* _WORK ITEM_
Each entry that follows needs to be written out exactly, with nothing left out.

====================

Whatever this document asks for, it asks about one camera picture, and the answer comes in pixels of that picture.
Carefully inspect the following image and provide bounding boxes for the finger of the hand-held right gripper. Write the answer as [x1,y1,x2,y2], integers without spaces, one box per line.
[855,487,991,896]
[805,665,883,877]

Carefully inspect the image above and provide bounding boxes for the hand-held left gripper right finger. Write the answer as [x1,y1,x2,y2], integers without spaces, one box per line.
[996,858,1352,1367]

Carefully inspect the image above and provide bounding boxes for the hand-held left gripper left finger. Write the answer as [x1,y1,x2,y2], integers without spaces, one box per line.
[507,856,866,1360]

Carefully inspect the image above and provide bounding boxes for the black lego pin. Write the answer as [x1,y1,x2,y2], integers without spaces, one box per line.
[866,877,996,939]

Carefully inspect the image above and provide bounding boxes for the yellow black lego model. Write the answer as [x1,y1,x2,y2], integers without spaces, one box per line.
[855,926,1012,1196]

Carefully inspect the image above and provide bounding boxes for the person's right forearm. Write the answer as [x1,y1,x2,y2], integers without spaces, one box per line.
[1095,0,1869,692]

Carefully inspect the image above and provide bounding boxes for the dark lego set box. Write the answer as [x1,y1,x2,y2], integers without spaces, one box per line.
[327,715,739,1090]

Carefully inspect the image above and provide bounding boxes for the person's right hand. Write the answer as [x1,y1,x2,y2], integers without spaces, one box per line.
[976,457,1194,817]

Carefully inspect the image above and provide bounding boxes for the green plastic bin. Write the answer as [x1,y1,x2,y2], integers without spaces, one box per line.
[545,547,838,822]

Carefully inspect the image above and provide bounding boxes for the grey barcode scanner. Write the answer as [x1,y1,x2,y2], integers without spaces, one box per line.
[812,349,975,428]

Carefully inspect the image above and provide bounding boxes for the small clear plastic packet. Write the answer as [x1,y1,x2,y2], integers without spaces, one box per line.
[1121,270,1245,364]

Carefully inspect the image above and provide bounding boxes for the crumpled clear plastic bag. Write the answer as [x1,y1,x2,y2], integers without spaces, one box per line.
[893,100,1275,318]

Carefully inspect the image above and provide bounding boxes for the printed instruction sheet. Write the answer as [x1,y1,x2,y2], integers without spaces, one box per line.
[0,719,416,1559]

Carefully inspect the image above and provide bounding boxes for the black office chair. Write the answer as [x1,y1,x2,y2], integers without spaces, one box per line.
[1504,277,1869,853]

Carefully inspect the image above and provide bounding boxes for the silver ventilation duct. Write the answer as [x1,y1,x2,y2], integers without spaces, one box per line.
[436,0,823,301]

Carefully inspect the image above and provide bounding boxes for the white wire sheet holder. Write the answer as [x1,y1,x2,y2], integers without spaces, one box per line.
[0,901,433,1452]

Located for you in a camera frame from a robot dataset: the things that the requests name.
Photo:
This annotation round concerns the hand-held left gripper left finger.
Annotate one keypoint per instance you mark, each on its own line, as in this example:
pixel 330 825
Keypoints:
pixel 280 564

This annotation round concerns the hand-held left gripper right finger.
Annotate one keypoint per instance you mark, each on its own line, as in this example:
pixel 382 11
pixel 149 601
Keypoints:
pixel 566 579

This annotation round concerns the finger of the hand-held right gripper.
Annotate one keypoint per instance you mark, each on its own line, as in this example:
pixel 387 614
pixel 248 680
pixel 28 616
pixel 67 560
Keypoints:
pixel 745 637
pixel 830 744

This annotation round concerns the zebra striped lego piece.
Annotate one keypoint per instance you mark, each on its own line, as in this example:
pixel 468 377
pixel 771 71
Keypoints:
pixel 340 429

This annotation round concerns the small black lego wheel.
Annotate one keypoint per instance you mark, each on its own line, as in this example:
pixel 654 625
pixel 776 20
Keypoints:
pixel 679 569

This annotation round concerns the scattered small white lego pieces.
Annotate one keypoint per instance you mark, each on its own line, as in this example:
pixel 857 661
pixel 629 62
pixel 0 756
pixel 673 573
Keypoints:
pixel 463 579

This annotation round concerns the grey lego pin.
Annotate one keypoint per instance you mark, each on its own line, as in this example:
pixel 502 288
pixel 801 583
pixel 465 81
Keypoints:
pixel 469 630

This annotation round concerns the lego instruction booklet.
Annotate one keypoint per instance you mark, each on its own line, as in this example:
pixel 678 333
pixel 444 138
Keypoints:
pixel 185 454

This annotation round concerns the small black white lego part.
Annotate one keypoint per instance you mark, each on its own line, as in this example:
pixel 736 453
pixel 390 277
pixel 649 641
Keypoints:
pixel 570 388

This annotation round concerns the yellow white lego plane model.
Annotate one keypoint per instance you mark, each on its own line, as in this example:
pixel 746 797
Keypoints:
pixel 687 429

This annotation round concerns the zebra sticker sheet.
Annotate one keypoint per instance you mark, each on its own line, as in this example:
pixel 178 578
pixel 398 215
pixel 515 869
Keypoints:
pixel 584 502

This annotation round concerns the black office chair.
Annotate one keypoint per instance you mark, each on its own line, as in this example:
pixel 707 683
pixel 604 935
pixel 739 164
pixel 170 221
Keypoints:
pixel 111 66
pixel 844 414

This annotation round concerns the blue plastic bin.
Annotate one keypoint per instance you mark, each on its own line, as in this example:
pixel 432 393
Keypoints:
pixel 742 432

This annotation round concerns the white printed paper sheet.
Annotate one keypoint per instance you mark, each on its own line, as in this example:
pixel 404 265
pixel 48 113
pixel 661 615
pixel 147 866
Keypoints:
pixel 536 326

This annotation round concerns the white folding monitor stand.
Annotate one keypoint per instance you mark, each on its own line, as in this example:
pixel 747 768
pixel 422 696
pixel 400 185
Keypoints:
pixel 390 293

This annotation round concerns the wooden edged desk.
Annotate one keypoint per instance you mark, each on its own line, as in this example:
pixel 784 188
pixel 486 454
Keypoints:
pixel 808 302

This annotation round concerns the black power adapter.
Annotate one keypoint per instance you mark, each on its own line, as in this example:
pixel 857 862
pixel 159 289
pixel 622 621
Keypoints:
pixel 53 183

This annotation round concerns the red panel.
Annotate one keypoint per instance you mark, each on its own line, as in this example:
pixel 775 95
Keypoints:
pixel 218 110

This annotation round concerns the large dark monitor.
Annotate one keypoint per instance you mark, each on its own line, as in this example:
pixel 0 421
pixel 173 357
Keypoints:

====================

* _YOUR RESPONSE_
Whatever this document asks for, it asks about one camera picture, and the answer comes in pixels of that picture.
Carefully inspect the following image and provide bounding boxes for the finger of the hand-held right gripper. Write the answer as [x1,y1,x2,y2], integers without spaces, one box per line.
[855,487,991,896]
[805,665,883,877]

Carefully inspect the image above and provide bounding boxes for the hand-held left gripper right finger. Write the answer as [x1,y1,x2,y2], integers without spaces, one box per line.
[996,858,1352,1367]

Carefully inspect the image above and provide bounding boxes for the hand-held left gripper left finger. Write the answer as [x1,y1,x2,y2], integers without spaces, one box per line.
[507,856,866,1360]

Carefully inspect the image above and provide bounding boxes for the black lego pin. Write the answer as [x1,y1,x2,y2], integers without spaces, one box per line.
[866,877,996,939]

Carefully inspect the image above and provide bounding boxes for the yellow black lego model. Write the answer as [x1,y1,x2,y2], integers without spaces, one box per line.
[855,926,1012,1196]

Carefully inspect the image above and provide bounding boxes for the person's right forearm. Write the answer as [x1,y1,x2,y2], integers without spaces, one box per line.
[1095,0,1869,692]

Carefully inspect the image above and provide bounding boxes for the dark lego set box. Write the answer as [x1,y1,x2,y2], integers without spaces, one box per line.
[327,715,739,1090]

Carefully inspect the image above and provide bounding boxes for the person's right hand. Write the answer as [x1,y1,x2,y2], integers without spaces, one box per line.
[976,457,1194,817]

Carefully inspect the image above and provide bounding boxes for the green plastic bin. Write the answer as [x1,y1,x2,y2], integers without spaces, one box per line.
[545,547,838,822]

Carefully inspect the image above and provide bounding boxes for the grey barcode scanner. Write the answer as [x1,y1,x2,y2], integers without spaces, one box per line.
[812,349,975,428]

Carefully inspect the image above and provide bounding boxes for the small clear plastic packet. Write the answer as [x1,y1,x2,y2], integers without spaces, one box per line.
[1121,270,1245,364]

Carefully inspect the image above and provide bounding boxes for the crumpled clear plastic bag. Write the answer as [x1,y1,x2,y2], integers without spaces, one box per line.
[893,100,1275,318]

Carefully inspect the image above and provide bounding boxes for the printed instruction sheet. Write the answer as [x1,y1,x2,y2], integers without spaces, one box per line.
[0,719,416,1559]

Carefully inspect the image above and provide bounding boxes for the black office chair. Write the answer as [x1,y1,x2,y2], integers without spaces, one box per line.
[1504,277,1869,853]

Carefully inspect the image above and provide bounding boxes for the silver ventilation duct. Write the answer as [x1,y1,x2,y2], integers without spaces, one box per line.
[436,0,823,301]

Carefully inspect the image above and provide bounding boxes for the white wire sheet holder. Write the answer as [x1,y1,x2,y2], integers without spaces, one box per line.
[0,901,433,1452]

Located for you in a camera frame from a robot dataset: the things that the requests name.
Photo:
This annotation round concerns the hand-held left gripper left finger.
Annotate one keypoint per instance you mark, each on its own line, as in this example:
pixel 330 825
Keypoints:
pixel 280 564

This annotation round concerns the hand-held left gripper right finger.
Annotate one keypoint per instance you mark, each on its own line, as in this example:
pixel 382 11
pixel 149 601
Keypoints:
pixel 566 579

This annotation round concerns the finger of the hand-held right gripper.
Annotate one keypoint per instance you mark, each on its own line, as in this example:
pixel 387 614
pixel 248 680
pixel 28 616
pixel 67 560
Keypoints:
pixel 745 637
pixel 830 744

This annotation round concerns the zebra striped lego piece.
Annotate one keypoint per instance you mark, each on its own line, as in this example:
pixel 468 377
pixel 771 71
Keypoints:
pixel 340 429

This annotation round concerns the small black lego wheel.
Annotate one keypoint per instance you mark, each on its own line, as in this example:
pixel 654 625
pixel 776 20
Keypoints:
pixel 679 569

This annotation round concerns the scattered small white lego pieces.
Annotate one keypoint per instance you mark, each on its own line, as in this example:
pixel 857 661
pixel 629 62
pixel 0 756
pixel 673 573
Keypoints:
pixel 463 579

This annotation round concerns the grey lego pin.
Annotate one keypoint per instance you mark, each on its own line, as in this example:
pixel 502 288
pixel 801 583
pixel 465 81
Keypoints:
pixel 469 630

This annotation round concerns the lego instruction booklet.
Annotate one keypoint per instance you mark, each on its own line, as in this example:
pixel 678 333
pixel 444 138
Keypoints:
pixel 185 454

This annotation round concerns the small black white lego part.
Annotate one keypoint per instance you mark, each on its own line, as in this example:
pixel 736 453
pixel 390 277
pixel 649 641
Keypoints:
pixel 570 388

This annotation round concerns the yellow white lego plane model.
Annotate one keypoint per instance you mark, each on its own line, as in this example:
pixel 746 797
Keypoints:
pixel 687 429

This annotation round concerns the zebra sticker sheet.
Annotate one keypoint per instance you mark, each on its own line, as in this example:
pixel 178 578
pixel 398 215
pixel 515 869
Keypoints:
pixel 584 502

This annotation round concerns the black office chair.
Annotate one keypoint per instance you mark, each on its own line, as in this example:
pixel 707 683
pixel 604 935
pixel 739 164
pixel 170 221
Keypoints:
pixel 111 66
pixel 844 414

This annotation round concerns the blue plastic bin.
Annotate one keypoint per instance you mark, each on its own line, as in this example:
pixel 432 393
Keypoints:
pixel 742 432

This annotation round concerns the white printed paper sheet.
Annotate one keypoint per instance you mark, each on its own line, as in this example:
pixel 404 265
pixel 48 113
pixel 661 615
pixel 147 866
Keypoints:
pixel 536 326

This annotation round concerns the white folding monitor stand.
Annotate one keypoint per instance you mark, each on its own line, as in this example:
pixel 747 768
pixel 422 696
pixel 400 185
Keypoints:
pixel 390 293

This annotation round concerns the wooden edged desk.
Annotate one keypoint per instance you mark, each on its own line, as in this example:
pixel 784 188
pixel 486 454
Keypoints:
pixel 808 302

This annotation round concerns the black power adapter.
Annotate one keypoint per instance you mark, each on its own line, as in this example:
pixel 857 862
pixel 159 289
pixel 622 621
Keypoints:
pixel 53 183

This annotation round concerns the red panel.
Annotate one keypoint per instance you mark, each on its own line, as in this example:
pixel 775 95
Keypoints:
pixel 218 110

This annotation round concerns the large dark monitor.
Annotate one keypoint per instance you mark, each on its own line, as in this example:
pixel 0 421
pixel 173 357
Keypoints:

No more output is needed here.